- [TASK DETAILS]
Once you have read the records, output them exactly.
-------------------------
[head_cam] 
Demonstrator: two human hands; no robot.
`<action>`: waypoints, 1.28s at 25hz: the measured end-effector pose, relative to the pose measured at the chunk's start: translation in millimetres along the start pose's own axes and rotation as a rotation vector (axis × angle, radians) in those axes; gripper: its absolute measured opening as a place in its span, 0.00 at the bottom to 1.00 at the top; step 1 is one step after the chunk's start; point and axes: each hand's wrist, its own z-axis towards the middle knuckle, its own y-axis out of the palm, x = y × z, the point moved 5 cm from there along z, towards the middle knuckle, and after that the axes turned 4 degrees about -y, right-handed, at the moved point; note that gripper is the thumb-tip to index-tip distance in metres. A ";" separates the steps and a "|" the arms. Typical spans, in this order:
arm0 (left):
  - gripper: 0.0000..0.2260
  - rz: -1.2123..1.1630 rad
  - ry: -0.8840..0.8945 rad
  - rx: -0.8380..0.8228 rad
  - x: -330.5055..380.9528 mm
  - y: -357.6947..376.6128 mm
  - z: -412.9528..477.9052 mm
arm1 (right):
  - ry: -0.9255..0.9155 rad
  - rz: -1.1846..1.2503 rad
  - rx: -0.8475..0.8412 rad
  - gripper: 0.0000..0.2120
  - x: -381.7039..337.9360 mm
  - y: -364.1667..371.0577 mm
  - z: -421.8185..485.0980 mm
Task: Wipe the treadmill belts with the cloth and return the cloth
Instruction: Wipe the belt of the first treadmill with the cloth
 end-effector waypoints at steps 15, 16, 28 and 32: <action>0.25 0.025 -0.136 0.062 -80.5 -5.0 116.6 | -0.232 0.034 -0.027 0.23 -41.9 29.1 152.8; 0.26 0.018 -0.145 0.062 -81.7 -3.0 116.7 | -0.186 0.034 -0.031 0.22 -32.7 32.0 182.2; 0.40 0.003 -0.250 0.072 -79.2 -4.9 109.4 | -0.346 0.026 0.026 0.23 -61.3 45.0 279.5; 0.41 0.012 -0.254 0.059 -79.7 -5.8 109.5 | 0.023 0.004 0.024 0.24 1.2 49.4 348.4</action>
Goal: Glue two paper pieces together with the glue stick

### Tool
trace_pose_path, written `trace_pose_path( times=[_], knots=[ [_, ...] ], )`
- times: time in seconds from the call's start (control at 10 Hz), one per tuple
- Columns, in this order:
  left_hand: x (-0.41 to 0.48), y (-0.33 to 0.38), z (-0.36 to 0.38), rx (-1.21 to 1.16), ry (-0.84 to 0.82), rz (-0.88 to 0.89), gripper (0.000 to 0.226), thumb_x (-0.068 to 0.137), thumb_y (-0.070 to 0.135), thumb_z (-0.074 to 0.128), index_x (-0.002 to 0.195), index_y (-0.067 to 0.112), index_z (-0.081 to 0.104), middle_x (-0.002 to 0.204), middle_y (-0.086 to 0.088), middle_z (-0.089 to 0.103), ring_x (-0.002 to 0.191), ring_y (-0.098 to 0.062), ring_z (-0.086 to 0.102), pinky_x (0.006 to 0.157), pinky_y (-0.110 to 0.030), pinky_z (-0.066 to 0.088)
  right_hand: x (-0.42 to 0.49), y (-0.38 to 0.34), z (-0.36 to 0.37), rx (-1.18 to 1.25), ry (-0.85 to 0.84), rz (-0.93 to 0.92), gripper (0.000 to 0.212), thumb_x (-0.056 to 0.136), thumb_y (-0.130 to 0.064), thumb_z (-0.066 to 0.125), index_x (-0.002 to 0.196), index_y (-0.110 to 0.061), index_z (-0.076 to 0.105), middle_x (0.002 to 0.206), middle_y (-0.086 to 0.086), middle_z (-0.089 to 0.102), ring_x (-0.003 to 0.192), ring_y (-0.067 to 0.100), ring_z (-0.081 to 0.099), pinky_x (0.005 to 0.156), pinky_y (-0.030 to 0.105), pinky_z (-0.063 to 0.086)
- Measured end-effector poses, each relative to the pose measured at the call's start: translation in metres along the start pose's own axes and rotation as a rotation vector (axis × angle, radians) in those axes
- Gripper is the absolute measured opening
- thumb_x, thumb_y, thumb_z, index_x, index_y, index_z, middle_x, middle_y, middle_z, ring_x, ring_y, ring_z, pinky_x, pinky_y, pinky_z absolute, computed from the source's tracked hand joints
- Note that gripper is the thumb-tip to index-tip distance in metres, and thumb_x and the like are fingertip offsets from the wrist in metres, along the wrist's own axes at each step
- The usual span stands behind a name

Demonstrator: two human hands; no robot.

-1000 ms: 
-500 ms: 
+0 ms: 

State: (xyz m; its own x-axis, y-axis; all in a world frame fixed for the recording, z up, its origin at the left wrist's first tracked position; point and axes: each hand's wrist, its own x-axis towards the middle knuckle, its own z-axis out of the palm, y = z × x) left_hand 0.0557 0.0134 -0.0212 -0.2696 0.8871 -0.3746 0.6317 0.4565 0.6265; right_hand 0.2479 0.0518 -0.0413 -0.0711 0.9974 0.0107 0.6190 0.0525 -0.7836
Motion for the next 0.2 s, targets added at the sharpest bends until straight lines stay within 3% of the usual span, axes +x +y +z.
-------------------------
- [SOLUTION TO THIS PROBLEM]
[head_cam] 
Demonstrator: two human hands; no robot.
`<action>`: waypoints, 1.28s at 25hz: the measured end-effector pose, relative to the pose measured at the chunk's start: translation in millimetres along the start pose's own axes and rotation as a rotation vector (axis × angle, radians) in those axes; gripper: its absolute measured opening as a place in its span, 0.00 at the bottom to 1.00 at the top; step 1 is one step after the chunk's start; point and axes: each hand's wrist, its own z-axis towards the middle knuckle, its own y-axis out of the palm, x = y × z, the point moved 5 cm from there along z, towards the middle knuckle, and after that the axes turned 4 degrees about -y, right-handed, at the moved point; note that gripper is the thumb-tip to index-tip distance in metres. A ";" separates the steps and a "|" the arms. Typical spans, in this order:
arm0 (left):
  - gripper: 0.0000..0.2260
  - rz: -1.2123..1.1630 rad
  - ry: -0.8840..0.8945 rad
  - rx: -0.8380..0.8228 rad
  - x: -330.5055..380.9528 mm
  - y: -357.6947..376.6128 mm
  - z: -412.9528..477.9052 mm
arm1 (right):
  - ry: -0.9255..0.9155 rad
  - rz: -1.1846..1.2503 rad
  - rx: -0.8475..0.8412 rad
  - gripper: 0.0000..0.2120
  - x: -381.7039..337.9360 mm
  - y: -364.1667..371.0577 mm
  - z: -421.8185..485.0980 mm
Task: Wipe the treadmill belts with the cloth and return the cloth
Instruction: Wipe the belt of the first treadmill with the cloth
 end-effector waypoints at steps 15, 16, 28 and 32: <action>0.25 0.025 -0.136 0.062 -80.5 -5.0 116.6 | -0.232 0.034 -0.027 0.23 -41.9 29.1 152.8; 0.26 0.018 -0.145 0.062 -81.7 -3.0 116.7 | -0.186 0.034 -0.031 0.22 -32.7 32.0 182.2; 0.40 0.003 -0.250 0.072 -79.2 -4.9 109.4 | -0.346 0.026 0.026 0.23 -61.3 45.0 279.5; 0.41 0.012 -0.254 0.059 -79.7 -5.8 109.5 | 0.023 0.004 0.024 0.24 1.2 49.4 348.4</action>
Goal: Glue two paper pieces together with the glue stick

### Tool
trace_pose_path, written `trace_pose_path( times=[_], knots=[ [_, ...] ], )`
- times: time in seconds from the call's start (control at 10 Hz), one per tuple
- Columns, in this order:
  left_hand: x (-0.41 to 0.48), y (-0.33 to 0.38), z (-0.36 to 0.38), rx (-1.21 to 1.16), ry (-0.84 to 0.82), rz (-0.88 to 0.89), gripper (0.000 to 0.226), thumb_x (-0.068 to 0.137), thumb_y (-0.070 to 0.135), thumb_z (-0.074 to 0.128), index_x (-0.002 to 0.195), index_y (-0.067 to 0.112), index_z (-0.081 to 0.104), middle_x (-0.002 to 0.204), middle_y (-0.086 to 0.088), middle_z (-0.089 to 0.103), ring_x (-0.002 to 0.191), ring_y (-0.098 to 0.062), ring_z (-0.086 to 0.102), pinky_x (0.006 to 0.157), pinky_y (-0.110 to 0.030), pinky_z (-0.066 to 0.088)
  right_hand: x (-0.42 to 0.49), y (-0.38 to 0.34), z (-0.36 to 0.37), rx (-1.18 to 1.25), ry (-0.85 to 0.84), rz (-0.93 to 0.92), gripper (0.000 to 0.212), thumb_x (-0.056 to 0.136), thumb_y (-0.130 to 0.064), thumb_z (-0.066 to 0.125), index_x (-0.002 to 0.196), index_y (-0.110 to 0.061), index_z (-0.076 to 0.105), middle_x (0.002 to 0.206), middle_y (-0.086 to 0.086), middle_z (-0.089 to 0.102), ring_x (-0.003 to 0.192), ring_y (-0.067 to 0.100), ring_z (-0.081 to 0.099), pinky_x (0.005 to 0.156), pinky_y (-0.030 to 0.105), pinky_z (-0.063 to 0.086)
- Measured end-effector poses, each relative to the pose measured at the call's start: translation in metres along the start pose's own axes and rotation as a rotation vector (axis × angle, radians) in those axes
- Gripper is the absolute measured opening
- thumb_x, thumb_y, thumb_z, index_x, index_y, index_z, middle_x, middle_y, middle_z, ring_x, ring_y, ring_z, pinky_x, pinky_y, pinky_z absolute, computed from the source's tracked hand joints
- Note that gripper is the thumb-tip to index-tip distance in metres, and thumb_x and the like are fingertip offsets from the wrist in metres, along the wrist's own axes at each step
- The usual span stands behind a name

Demonstrator: two human hands; no robot.

-1000 ms: 
-500 ms: 
+0 ms: 

State: (xyz m; its own x-axis, y-axis; all in a world frame fixed for the recording, z up, its origin at the left wrist's first tracked position; point and axes: each hand's wrist, its own x-axis towards the middle knuckle, its own z-axis out of the palm, y = z × x) left_hand 0.0557 0.0134 -0.0212 -0.2696 0.8871 -0.3746 0.6317 0.4565 0.6265; right_hand 0.2479 0.0518 -0.0413 -0.0711 0.9974 0.0107 0.6190 0.0525 -0.7836
Motion for the next 0.2 s, targets added at the sharpest bends until straight lines stay within 3% of the usual span, axes +x +y +z.

The required output is now complete.